• TASK OBJECTIVE: Only the lines from the top of the data through the one with "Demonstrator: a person" are to be written out, each exactly as it stands.

• DATA SECTION:

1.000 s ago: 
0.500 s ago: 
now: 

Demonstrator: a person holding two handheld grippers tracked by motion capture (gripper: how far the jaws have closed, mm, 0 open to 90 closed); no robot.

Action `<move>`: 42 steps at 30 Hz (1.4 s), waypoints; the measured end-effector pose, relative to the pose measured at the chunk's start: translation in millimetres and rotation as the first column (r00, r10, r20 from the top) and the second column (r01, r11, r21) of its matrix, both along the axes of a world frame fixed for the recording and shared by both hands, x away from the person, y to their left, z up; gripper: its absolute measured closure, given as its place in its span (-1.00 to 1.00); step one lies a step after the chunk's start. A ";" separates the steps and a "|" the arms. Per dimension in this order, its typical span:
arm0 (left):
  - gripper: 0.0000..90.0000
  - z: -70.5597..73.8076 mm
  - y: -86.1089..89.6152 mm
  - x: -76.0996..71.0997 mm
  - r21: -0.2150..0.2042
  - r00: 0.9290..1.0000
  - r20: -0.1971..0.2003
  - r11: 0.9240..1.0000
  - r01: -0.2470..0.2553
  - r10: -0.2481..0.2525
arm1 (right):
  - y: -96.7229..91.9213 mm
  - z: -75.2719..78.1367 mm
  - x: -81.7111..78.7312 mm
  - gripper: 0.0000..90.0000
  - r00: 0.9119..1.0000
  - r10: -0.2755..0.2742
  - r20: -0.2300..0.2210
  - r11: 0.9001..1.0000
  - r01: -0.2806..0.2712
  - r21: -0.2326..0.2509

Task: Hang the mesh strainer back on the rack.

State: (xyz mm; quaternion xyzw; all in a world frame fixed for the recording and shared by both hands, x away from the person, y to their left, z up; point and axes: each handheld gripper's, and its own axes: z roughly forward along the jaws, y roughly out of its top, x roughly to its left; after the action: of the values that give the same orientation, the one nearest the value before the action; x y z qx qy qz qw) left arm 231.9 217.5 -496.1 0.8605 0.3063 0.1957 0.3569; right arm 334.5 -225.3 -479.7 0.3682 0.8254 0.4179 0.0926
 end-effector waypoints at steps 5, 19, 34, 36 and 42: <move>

• SOLUTION:
1.000 s ago: 
0.500 s ago: 
now: 

Demonstrator: a person holding two handheld grippers tracked by motion capture (gripper: how far the jaws have closed, mm, 0 open to 90 closed); no robot.

Nothing further is needed for the exercise.